The National Football League (NFL) continues to evaluate new ways to expand its calendar, and one of the league’s latest ideas could place professional football on television the night before Thanksgiving.
According to a report from Adam Schefter of ESPN, league officials have discussed the possibility of adding a Wednesday game on Thanksgiving Eve beginning with the 2026 season.
If implemented, the additional contest would take place on November 25, 2026, and would represent another step in the NFL’s broader effort to stretch its schedule across more days of the week and capitalize on television demand for live sports programming.
For decades, Thanksgiving has served as one of the league’s most reliable ratings engines, with games traditionally airing across FOX Sports, CBS, and NBC. Yet in recent years, the league has become increasingly aggressive about surrounding the holiday with additional inventory that networks and streaming platforms eagerly pursue because of the massive audiences NFL games consistently generate.
The league already introduced a Black Friday matchup beginning with the 2023 season, a game currently carried by Amazon’s Prime Video platform. Meanwhile, commissioner Roger Goodell previously indicated that the league has explored expanding its Black Friday presence beyond a single game as media companies continue to prioritize live sports during holiday viewing windows.
Christmas has also become a growing focus for the NFL’s schedule makers. When December 25 fell on a Wednesday in 2024, the league staged a pair of Christmas Day contests. Last season, the NFL delivered an even larger holiday showcase, scheduling three games when Christmas landed on a Thursday.

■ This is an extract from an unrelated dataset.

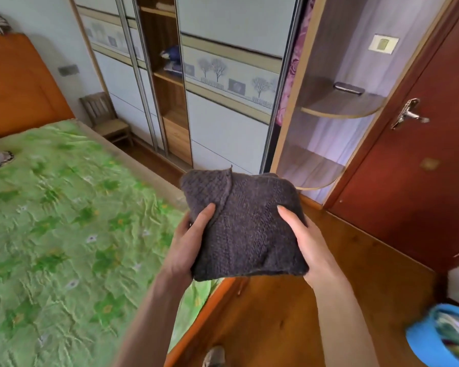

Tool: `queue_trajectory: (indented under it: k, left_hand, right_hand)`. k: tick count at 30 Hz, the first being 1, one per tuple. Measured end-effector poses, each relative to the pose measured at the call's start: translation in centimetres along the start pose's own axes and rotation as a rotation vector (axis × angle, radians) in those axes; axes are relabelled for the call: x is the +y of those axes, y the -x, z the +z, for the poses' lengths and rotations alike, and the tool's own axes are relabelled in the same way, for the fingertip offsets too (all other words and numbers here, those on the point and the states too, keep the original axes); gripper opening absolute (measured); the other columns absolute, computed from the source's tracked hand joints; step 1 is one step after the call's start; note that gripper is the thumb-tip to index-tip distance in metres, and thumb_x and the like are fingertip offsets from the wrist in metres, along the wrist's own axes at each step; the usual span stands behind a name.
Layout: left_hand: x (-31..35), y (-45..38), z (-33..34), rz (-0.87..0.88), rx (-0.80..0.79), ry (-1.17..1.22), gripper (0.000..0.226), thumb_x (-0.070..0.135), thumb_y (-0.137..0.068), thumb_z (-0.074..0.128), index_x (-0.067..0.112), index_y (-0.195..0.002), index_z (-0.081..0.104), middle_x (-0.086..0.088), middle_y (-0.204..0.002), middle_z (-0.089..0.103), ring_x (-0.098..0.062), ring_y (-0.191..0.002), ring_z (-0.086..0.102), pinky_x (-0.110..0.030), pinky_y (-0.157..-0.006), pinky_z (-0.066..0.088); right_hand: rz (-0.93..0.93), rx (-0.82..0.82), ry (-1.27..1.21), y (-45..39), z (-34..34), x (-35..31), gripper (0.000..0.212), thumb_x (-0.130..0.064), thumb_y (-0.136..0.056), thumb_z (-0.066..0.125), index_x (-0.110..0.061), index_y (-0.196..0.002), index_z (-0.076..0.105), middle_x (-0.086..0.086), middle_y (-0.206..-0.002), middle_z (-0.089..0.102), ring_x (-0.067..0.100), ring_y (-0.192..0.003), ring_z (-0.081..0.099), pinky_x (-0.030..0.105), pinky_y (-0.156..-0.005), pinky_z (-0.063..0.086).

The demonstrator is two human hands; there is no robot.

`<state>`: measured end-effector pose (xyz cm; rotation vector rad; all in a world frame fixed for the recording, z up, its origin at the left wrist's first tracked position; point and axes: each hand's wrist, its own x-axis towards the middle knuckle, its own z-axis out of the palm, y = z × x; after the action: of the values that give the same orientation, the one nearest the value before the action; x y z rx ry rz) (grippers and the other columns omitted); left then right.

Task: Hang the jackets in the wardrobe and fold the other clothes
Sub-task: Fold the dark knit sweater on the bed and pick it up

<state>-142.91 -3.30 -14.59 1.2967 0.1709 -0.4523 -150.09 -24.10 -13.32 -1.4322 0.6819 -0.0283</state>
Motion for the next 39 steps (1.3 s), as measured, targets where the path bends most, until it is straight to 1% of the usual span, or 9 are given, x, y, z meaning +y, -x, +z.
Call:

Those broadcasts became part of a lucrative agreement with Netflix, which reportedly pays the league roughly $75 million per game for its Christmas Day doubleheader package.
Because the NFL remains the most powerful programming asset on television, even a single additional game can create substantial financial opportunity. Media partners frequently compete for the rights to exclusive NFL windows, and the introduction of a Wednesday night game before Thanksgiving could attract a streaming platform eager to secure a major holiday property.
YouTube could also be a potential landing spot for new NFL inventory. The platform currently holds the league’s NFL Sunday Ticket package and streamed its first exclusive live NFL game last season when the Kansas City Chiefs faced the Los Angeles Chargers in a game played in Brazil.
If the league ultimately places a game on Thanksgiving Eve, the move would create an extended stretch of football programming surrounding the holiday. A Wednesday night kickoff would launch a nine-day run that could include NFL games on seven different days, an arrangement that further strengthens the league’s dominance across both traditional television and digital streaming platforms.
The scheduling concept also arrives while the NFL continues discussions surrounding its massive media rights agreements. The league signed 11-year contracts valued at more than $110 billion with partners including CBS, NBC, FOX Sports, ESPN and Prime Video. Although those deals began only a few seasons ago, the league holds opt-out clauses later in the decade, a negotiating tool that could help drive even larger rights payments as demand for NFL content continues to climb.